The amplification condition and expression level of GATAD1 indicated poor prognosis of glioma. (A) Kaplan‐Meier (KM) results of the survival condition of our WHO grades II~IV glioma patients samples stratified by GATAD1 gene amplification condition (DFS, left, OS, right, n = 187). (B) KM analysis of the survival condition of the LGG + GBM samples from TCGA database stratified by GATAD1 amplification condition (DFS, left, OS, right, n = 468). (C) KM results of the outcome of our WHO grades II ~ IV glioma samples stratified by GATAD1 LI (DFS, left, OS, right, n = 187). (D) KM results of the outcome of the LGG + GBM samples from TCGA database stratified by GATAD1 RNA level (DFS, left, OS, right, n = 468)

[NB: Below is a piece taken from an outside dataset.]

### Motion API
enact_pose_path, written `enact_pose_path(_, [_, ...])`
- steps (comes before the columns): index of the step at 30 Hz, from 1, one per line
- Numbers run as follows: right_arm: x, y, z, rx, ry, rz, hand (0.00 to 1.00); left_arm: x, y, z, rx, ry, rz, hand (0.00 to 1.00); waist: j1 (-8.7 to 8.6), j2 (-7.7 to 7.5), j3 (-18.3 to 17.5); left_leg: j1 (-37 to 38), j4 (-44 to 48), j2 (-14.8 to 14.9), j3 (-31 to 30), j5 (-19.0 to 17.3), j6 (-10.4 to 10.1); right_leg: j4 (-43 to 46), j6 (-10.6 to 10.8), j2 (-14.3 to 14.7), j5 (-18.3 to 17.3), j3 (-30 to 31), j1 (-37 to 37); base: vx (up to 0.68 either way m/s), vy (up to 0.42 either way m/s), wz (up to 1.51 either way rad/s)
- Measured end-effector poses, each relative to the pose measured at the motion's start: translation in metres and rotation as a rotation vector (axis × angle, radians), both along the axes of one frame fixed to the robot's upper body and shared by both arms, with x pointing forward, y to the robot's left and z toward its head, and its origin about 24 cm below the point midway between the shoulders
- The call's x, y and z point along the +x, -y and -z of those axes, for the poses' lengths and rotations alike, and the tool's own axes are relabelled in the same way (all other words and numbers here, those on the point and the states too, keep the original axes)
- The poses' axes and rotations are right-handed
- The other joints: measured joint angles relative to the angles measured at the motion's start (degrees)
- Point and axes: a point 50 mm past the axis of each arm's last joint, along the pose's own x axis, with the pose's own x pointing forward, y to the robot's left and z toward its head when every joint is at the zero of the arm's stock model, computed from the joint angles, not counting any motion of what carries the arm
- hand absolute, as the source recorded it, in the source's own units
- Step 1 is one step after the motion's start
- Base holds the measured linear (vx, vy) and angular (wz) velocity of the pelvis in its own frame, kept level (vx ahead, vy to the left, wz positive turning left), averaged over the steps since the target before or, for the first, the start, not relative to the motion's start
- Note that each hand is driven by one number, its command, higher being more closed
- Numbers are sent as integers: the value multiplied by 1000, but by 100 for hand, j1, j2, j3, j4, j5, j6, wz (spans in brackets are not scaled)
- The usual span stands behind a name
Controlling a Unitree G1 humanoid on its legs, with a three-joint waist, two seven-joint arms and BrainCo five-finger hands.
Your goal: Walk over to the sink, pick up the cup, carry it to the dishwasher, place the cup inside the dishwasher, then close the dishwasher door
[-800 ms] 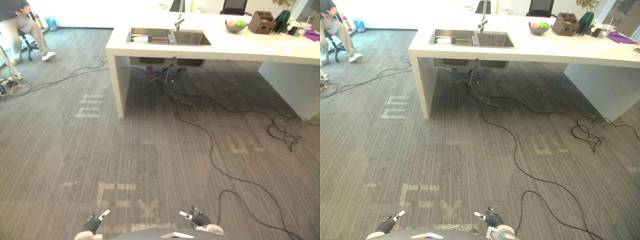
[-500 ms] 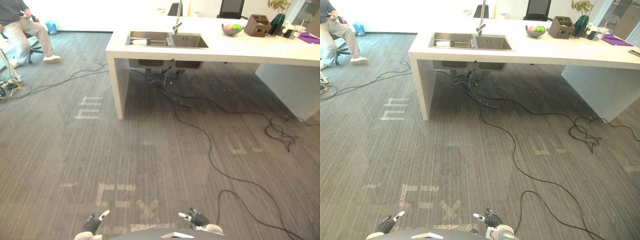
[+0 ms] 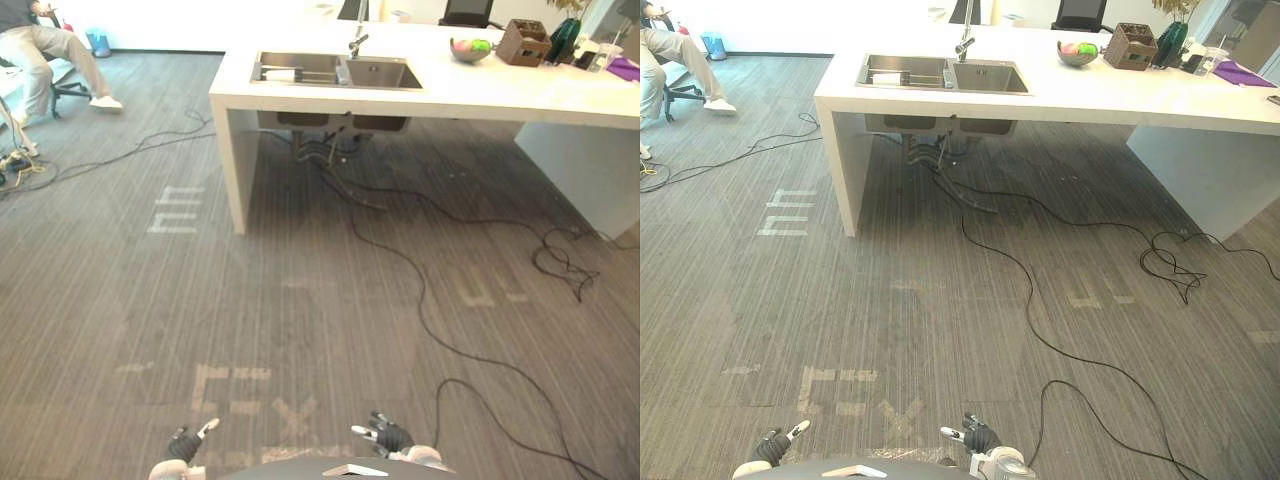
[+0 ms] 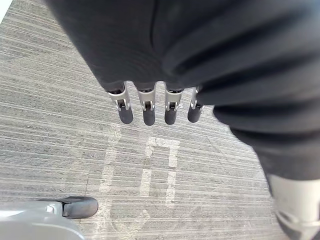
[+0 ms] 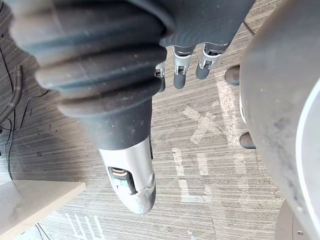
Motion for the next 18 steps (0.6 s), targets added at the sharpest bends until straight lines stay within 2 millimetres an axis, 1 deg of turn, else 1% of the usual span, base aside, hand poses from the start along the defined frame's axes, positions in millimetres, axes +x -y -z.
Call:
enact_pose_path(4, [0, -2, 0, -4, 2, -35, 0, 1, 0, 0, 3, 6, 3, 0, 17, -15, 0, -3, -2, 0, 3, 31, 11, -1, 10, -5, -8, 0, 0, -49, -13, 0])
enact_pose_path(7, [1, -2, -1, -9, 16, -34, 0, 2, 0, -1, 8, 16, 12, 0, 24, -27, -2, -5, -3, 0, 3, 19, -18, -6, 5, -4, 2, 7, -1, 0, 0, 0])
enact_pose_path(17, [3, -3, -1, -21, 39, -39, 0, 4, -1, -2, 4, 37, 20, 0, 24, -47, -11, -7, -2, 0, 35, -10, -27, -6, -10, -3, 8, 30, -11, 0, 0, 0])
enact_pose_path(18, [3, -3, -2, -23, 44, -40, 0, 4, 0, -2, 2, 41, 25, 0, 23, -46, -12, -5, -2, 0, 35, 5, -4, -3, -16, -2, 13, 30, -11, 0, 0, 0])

GATAD1 induces the proliferation and malignancy of GBM cells

To evaluate the role of GTATAD1 on the proliferation and malignancy of GBM cells, we performed MTT proliferation and orthotopic tumor transplantation assays. The results indicated that knocking down of GATAD1 in GBM cells (GATAD1‐sh1/2) could significantly repress the proliferation of U87MG and U251 cells (Figure 3A,B). Then we evaluated the in vivo malignancy effect of GATAD1 in GBM. The U87MG cell expressing firefly luciferase were further stable transfected with scramble RNA (Scramble) or GATAD1 shRNA (GATAD1‐sh1/2). The aforementioned GBM cells were transplanted into NOD‐SCID mice (6‐week‐old, n = 5). The results showed that knocking down of GATAD1 could inhibit GBM tumor growth in vivo (Figure 3C, upper panel). The xenograft tumor samples were further detected using IHC for GATAD1 protein level; the results further confirmed that GATAD1 staining signals were weaker in the smaller GATAD1‐sh1/2 xenografts (Figure 3C, lower panel GATAD1). The KM results indicated that GATAD1 knockdown could prolong the survival time of xenografted mice (Figure 3D). The above results confirmed that GATAD1 could promote the proliferation and malignancy of GBM cells.

Figure 3

GATAD1 knockdown inhibits the proliferation of glioma cells. (A) MTT assays showed the proliferation condition among the U87MG cells of control (Scramble) and GATAD1‐knockdown (GATAD1‐sh1/sh2) groups. (B) The MTT proliferation assay among the U251 cells of control (Scramble) and GATAD1‐knockdown (GATAD1‐sh1/sh2) groups. (C) U87MG cells stable transfected control shRNA (Scramble) or GATAD1 shRNAs (GATAD1‐sh1/sh2) were transplanted into non‐obese diabetic severe combined immunodeficiency mice for 28 days (n = 5). Tumor bioluminescence image were taken using the ISVS system (upper). IHC staining was used to detect the GATAD1 level of the xenograft tumors from mice of the above groups (lower). (D) KM Survival results show that mice transplanted with GATAD1‐sh1/sh2 cells had better outcome than mice of the control group (Scramble, P < 0.001)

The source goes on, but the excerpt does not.